BREAKINGNEWS.CO.ID - Wakil Ketua Dewan Penasehat Badan Pemenangan Nasional (BPN) Prabowo-Sandi, Hidayat Nur Wahid (HNW) meminta semua pihak tak mempermasalahkan acungan salam dua jari terdakwa kasus dugaan penyebaran hoax, Ratna Sarumpaet (RS) sebelum menjalani sidang perdananya di Pengadilan Negeri Jakarta Selatan, Kamis (28/2/2019) pagi tadi.

Menurutnya, Ratna sendiri sudah tidak ada hubungannya dengan BPN Prabowo-Sandi. Akan tetapi kata HNW, semua orang berhak untuk menyampaikan apapun.

"Saya kira semua orang berhak ya menyampaikan dua jari, satu jari, lima jari atau sepuluh jari. Tapi sebaiknya memang dalam 'penegakan hukum seperti ini' sebaiknya jangan kemudian menambah masalah untuk suatu hal yang tidak diperlukan," kata HNW kepada wartawan saat ditemui di Kompleks Parlemen, Senayan, Jakarta, Kamis (28/2/2019).

Selain itu, Hidayat juga berpendapat bahwa perilaku yang ditampilkan oleh Ratna sudah sangat merugikan pihaknya di Pilpres 2019. "Jadi kalau beliau (Ratna Sarumpaet) melakukan hal itu (salam dua jari) akan semakin mengesankan tentang hal yang kemudian seolah-olah ada kaitannya dengan Prabowo dan Sandiaga Uno," tegasnya.

Terkait dampak elektoral atas sikap Ratna yang mengacungkan salam dua jati sebelum menjalani persidangan, Hidayat mengatakan jika hal tersebut masih perlu dibuktikan. "Harusnya Ibu Ratna yang sudah sangat merugikan Pak Prabowo, Fadli Zon dan Pak Amien Rais dengan pengakuan dianiaya itu, saya kira tidak perlu melakukan itu (salam dua jari). Harusnya, Ratna fokus saja pada kasus yang dihadapi. Tidak perlu menambah kesalahpahaman lagi," kata HNW yang juga Wakil Ketua Majelis Syuro PKS itu.

Seperti diberitakan sebelumnya, Terdakwa perkara penyebaran pesan bohong atau hoax Ratna Sarumpaet, mengacungkan simbol dua jari ketika akan menjalani sidang perdana kasusnya di Pengadilan Negeri (PN) Jakarta Selatan. Seperti diketahui, dua jari adalah khas dukungan untuk pasangan calon presiden dan wakil presiden nomor urut 02, Prabowo Subianto-Sandiaga Uno.

Momen ini terjadi saat Ratna menunggu majelis hakim masuk ke ruang sidang.

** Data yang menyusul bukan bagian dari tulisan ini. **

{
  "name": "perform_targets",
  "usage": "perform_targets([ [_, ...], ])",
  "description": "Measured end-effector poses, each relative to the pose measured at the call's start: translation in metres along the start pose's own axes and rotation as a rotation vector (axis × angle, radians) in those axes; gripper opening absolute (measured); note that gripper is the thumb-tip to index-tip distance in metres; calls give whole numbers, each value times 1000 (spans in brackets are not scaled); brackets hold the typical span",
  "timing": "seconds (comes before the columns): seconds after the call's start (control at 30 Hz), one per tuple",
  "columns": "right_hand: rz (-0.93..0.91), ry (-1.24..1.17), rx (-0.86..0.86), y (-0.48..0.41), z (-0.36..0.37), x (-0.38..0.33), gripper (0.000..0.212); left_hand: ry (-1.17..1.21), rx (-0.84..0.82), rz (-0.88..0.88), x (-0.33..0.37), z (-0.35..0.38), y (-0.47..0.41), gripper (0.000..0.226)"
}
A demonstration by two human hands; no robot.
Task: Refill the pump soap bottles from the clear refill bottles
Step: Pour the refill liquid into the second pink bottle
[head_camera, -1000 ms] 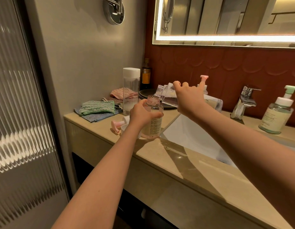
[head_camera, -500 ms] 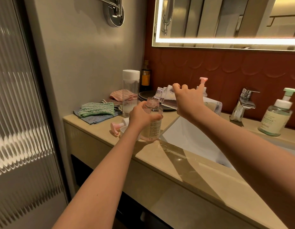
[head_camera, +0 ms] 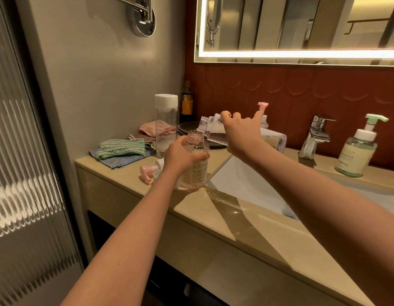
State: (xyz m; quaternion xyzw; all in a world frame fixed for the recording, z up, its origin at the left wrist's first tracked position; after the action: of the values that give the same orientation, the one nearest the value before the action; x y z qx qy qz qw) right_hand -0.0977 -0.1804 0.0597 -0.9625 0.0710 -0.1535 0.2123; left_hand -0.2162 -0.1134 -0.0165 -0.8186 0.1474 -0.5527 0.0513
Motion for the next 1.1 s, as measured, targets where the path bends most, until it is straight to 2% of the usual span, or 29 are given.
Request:
perform_targets([
  [1.1,-11,5,-5,1,-2,-2,63,-12,5,-6,1,0,0,86],
])
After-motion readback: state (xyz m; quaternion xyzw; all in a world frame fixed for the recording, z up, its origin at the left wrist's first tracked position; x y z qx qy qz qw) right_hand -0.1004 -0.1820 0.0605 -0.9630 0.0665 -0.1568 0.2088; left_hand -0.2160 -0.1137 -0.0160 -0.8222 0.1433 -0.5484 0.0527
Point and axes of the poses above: each hand's wrist, its own y-axis away from the middle knuckle, its own z-axis out of the palm, x = y × z, the point moved 4 cm from there along -y, towards the middle knuckle, and after that the axes turned 3 degrees about -x, right-handed, at the moved point
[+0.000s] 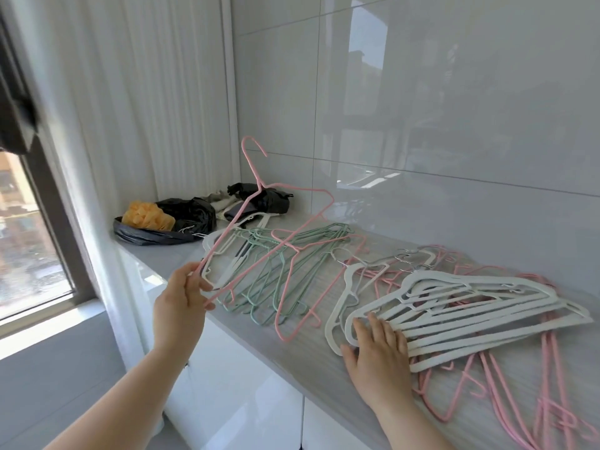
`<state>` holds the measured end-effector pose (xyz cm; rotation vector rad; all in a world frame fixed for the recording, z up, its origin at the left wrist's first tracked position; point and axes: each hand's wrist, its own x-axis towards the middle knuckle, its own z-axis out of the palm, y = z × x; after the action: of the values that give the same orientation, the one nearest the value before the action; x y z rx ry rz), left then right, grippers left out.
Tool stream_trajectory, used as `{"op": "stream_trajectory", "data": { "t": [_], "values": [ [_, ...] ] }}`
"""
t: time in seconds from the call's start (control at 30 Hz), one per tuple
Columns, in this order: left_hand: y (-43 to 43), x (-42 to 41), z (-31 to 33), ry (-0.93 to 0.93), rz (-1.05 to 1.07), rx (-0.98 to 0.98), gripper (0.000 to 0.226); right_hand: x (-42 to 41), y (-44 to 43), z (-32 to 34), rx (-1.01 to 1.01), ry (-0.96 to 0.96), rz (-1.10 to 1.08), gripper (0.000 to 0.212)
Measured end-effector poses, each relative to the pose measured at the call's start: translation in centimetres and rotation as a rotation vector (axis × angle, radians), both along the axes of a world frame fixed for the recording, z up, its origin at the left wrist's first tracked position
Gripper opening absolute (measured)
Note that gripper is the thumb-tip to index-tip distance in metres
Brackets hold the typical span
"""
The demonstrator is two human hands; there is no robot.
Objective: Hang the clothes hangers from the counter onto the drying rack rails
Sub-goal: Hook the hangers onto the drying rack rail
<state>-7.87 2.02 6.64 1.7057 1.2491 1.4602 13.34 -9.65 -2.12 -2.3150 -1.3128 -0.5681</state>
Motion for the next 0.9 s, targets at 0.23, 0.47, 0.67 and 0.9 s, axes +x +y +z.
{"op": "stream_trajectory", "data": {
  "t": [0.23, 0.47, 0.67, 0.9],
  "values": [
    [-3.0, -3.3, 0.4, -0.070, -0.003, 0.036, 0.026, -1.5, 0.4, 1.8, 0.237, 0.032, 0.284, 0.035],
    [-7.6, -9.8, 0.7, -0.085, 0.113, 0.076, 0.040, -6.7, 3.9, 9.7, 0.213, 0.130, 0.541, 0.049],
    [-13.1, -15.5, 2.4, 0.000, 0.114, 0.122, 0.073, -11.8, 4.4, 16.5, 0.218, 0.062, 0.699, 0.057],
    [-19.5, -22.2, 4.2, 0.089, 0.152, 0.266, 0.028, -18.3, 2.6, 20.6, 0.046, -0.038, 0.771, 0.022]
  ]
}}
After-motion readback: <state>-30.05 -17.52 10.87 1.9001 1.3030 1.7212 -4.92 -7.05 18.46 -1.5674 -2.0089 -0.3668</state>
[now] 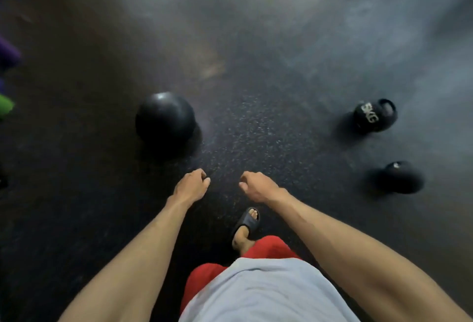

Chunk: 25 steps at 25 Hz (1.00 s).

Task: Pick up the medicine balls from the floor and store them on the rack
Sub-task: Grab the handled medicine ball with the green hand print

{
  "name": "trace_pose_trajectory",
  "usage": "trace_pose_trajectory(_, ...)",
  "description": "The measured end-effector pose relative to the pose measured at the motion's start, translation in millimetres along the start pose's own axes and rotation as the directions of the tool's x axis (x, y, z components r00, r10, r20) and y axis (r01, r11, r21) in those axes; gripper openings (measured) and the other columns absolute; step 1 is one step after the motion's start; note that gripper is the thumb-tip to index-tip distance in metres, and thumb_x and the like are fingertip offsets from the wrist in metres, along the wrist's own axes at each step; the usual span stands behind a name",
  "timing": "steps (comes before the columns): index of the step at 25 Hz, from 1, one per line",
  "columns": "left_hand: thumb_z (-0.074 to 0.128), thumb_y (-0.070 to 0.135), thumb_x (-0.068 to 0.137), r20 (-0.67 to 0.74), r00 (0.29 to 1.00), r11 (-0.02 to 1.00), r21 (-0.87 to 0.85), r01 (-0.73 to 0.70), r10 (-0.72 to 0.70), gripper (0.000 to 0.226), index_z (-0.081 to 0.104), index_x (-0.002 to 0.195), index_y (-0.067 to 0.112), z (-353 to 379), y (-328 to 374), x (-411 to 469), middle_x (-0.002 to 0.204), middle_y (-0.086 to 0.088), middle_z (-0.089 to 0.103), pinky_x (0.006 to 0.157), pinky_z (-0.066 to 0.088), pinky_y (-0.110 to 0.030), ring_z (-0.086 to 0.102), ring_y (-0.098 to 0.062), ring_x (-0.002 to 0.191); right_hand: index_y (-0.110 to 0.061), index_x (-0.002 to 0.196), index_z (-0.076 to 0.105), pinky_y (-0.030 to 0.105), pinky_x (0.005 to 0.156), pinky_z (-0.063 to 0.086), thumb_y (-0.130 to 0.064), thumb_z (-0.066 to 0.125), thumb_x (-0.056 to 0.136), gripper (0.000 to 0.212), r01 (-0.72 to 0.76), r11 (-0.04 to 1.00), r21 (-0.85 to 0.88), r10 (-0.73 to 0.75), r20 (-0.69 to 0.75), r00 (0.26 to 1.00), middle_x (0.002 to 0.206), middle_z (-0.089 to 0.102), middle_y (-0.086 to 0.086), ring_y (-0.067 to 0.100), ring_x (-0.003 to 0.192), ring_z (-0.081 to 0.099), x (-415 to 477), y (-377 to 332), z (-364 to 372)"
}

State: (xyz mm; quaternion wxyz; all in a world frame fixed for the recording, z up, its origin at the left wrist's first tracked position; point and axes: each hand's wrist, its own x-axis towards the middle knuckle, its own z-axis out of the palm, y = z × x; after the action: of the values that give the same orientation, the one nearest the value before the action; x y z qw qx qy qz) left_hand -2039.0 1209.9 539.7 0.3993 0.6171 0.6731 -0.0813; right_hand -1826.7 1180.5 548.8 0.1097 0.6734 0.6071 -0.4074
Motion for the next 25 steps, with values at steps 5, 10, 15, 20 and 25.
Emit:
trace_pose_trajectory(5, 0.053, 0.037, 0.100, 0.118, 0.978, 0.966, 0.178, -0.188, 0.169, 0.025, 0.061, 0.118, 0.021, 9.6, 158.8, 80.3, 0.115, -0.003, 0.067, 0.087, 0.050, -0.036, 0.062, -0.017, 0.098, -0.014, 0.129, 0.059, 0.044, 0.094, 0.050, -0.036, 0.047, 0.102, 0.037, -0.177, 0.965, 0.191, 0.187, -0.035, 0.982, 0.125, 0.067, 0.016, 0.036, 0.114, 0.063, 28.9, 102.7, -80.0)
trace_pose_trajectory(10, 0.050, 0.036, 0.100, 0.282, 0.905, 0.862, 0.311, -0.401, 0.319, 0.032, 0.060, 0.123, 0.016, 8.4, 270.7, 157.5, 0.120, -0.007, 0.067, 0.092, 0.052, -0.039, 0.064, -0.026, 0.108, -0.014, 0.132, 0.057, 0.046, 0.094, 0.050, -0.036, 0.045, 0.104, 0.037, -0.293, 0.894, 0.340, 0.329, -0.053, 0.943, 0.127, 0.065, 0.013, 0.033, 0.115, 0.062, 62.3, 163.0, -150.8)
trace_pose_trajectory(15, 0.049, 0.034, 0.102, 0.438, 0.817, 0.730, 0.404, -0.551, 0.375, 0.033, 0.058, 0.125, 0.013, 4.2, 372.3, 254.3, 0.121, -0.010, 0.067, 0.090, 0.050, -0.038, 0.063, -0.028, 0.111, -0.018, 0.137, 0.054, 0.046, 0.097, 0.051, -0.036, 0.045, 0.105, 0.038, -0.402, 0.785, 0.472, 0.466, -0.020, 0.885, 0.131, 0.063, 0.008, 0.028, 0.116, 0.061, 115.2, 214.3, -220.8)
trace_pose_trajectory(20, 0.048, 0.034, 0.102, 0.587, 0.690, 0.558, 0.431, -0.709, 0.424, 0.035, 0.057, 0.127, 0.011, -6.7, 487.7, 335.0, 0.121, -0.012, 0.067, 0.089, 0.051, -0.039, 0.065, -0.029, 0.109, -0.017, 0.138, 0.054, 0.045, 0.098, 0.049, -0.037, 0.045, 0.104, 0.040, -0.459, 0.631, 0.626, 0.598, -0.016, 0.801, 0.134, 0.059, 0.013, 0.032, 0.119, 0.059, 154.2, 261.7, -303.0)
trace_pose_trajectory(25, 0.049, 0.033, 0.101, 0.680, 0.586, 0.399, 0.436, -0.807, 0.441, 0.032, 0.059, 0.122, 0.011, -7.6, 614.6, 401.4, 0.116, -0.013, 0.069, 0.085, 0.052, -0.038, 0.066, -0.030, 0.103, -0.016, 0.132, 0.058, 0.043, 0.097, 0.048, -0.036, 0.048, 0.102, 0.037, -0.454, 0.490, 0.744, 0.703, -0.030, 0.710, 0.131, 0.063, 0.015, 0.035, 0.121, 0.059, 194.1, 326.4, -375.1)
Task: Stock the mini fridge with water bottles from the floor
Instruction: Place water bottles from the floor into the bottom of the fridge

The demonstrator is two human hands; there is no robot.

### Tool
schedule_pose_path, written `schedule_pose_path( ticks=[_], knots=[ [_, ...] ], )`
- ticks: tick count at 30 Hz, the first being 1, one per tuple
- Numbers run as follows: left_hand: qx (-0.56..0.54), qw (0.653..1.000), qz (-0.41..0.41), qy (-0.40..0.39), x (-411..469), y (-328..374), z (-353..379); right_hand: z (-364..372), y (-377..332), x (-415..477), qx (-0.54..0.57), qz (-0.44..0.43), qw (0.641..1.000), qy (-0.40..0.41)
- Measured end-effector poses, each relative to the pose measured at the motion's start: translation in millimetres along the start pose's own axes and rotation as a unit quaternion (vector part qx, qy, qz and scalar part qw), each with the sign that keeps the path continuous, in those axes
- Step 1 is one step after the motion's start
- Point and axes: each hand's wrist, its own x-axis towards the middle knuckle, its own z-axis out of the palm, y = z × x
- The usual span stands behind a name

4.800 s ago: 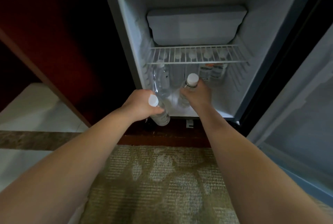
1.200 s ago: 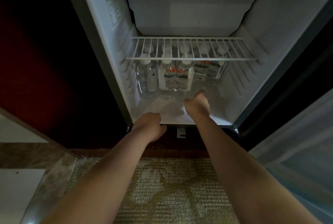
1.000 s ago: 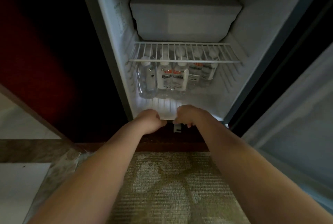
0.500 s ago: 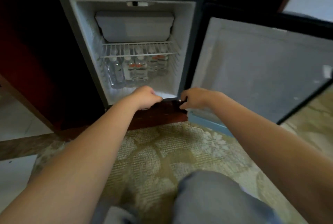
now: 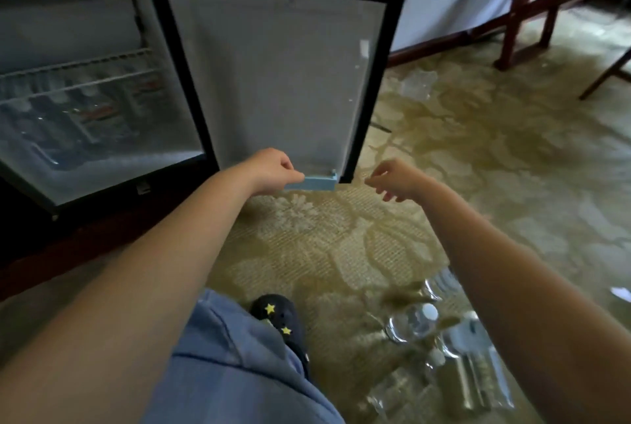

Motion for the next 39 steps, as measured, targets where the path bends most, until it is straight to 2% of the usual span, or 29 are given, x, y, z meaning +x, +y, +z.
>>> schedule_pose_path(
  ticks=[4,9,12,15,19,24,26,30,35,39],
  knots=[
    [0.012,0.998,0.026,-0.053,13,30,53,8,86,-12,-0.002,0.08,0.997,0.006],
    [0.047,0.995,0.056,-0.064,21,49,101,45,175,-29,-0.079,0.203,0.971,0.098],
    [0.055,0.995,0.057,-0.064,23,52,118,61,199,-35,-0.091,0.257,0.956,0.108],
    [0.067,0.995,0.054,-0.045,23,50,131,71,217,-32,-0.048,0.304,0.949,0.068],
    [0.071,0.996,0.029,-0.047,22,42,144,77,231,-27,-0.003,0.313,0.947,0.068],
    [0.073,0.996,0.018,-0.051,23,41,148,85,222,-18,-0.056,0.268,0.956,0.105],
    [0.077,0.995,0.02,-0.052,23,44,148,88,213,-14,-0.044,0.243,0.961,0.122],
    [0.055,0.997,0.015,-0.052,23,44,146,68,184,-14,0.102,0.197,0.959,0.176],
    [-0.077,0.996,-0.024,-0.023,19,39,146,41,145,-22,0.231,0.036,0.952,0.196],
    [-0.132,0.991,-0.037,-0.003,11,34,142,29,111,-32,0.329,-0.066,0.922,0.195]
  ],
)
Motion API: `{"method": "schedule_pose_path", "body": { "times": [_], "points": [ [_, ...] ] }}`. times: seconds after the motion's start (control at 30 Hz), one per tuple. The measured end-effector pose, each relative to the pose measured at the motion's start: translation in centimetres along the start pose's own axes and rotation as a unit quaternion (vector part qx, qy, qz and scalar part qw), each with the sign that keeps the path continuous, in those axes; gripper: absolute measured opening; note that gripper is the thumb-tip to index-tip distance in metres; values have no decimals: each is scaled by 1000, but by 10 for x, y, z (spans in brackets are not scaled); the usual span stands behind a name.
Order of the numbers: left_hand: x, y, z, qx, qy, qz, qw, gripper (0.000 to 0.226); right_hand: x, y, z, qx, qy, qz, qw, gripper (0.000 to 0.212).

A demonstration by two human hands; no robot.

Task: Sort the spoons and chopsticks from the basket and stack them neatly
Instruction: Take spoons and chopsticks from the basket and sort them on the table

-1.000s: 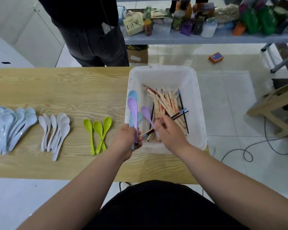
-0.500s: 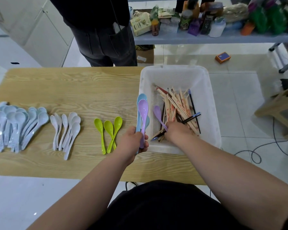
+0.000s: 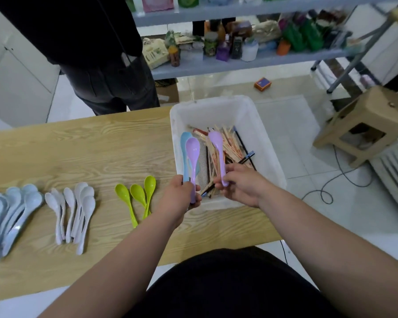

Sidang dimulai sekitar pukul 09.35 WIB. Ratna sempat menjawab majelis hakim saat ditanya sejak kapan ia ditahan oleh kepolisian dalam kasus ini sebelum dakwaan dibacakan.  "Sejak 5 Oktober 2018," kata Ratna dalam persidangan di PN Jaksel, Kamis (28/2).

Dalam perkara ini, Ratna Sarumpaet ditahan polisi setelah ditetapkan sebagai tersangka kasus hoaks, Jumat, 5 Oktober 2018. Aktivis perempuan itu sempat menggegerkan publik karena mengaku diamuk sejumlah orang.  Pesan bohongnya lantas dibongkar polisi. Belakangan diketahui lebam di wajah Ratna bukan akibat dipukul, melainkan akibat operasi sedot lemak di RSK Bina Estetika.